↓
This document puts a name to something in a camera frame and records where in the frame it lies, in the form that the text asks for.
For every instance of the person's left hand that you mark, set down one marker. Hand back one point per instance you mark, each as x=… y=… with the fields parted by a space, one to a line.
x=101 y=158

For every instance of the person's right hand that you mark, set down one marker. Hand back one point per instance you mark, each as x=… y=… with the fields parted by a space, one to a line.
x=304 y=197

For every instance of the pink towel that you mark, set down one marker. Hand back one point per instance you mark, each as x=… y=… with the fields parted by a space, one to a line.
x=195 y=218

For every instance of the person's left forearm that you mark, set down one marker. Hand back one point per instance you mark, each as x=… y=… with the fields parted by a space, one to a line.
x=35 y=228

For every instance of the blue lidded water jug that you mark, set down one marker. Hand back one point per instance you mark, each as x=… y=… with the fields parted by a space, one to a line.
↑
## YOUR TASK
Return exactly the lines from the line bearing "For every instance of the pink" to the end of the records, inclusive of both; include no other lines.

## TASK RESULT
For every instance of the pink towel that you mark, set down one marker. Hand back one point per instance you mark, each as x=… y=… with the fields parted by a space, one to a line.
x=195 y=218

For every instance of the person's left forearm that you mark, set down one marker. Hand back one point per instance you mark, each as x=… y=… with the fields parted by a space, one to a line.
x=35 y=228

For every instance of the blue lidded water jug that you mark, set down one marker. Hand back one point per instance you mark, each as x=… y=… with the fields parted by a space, one to a line.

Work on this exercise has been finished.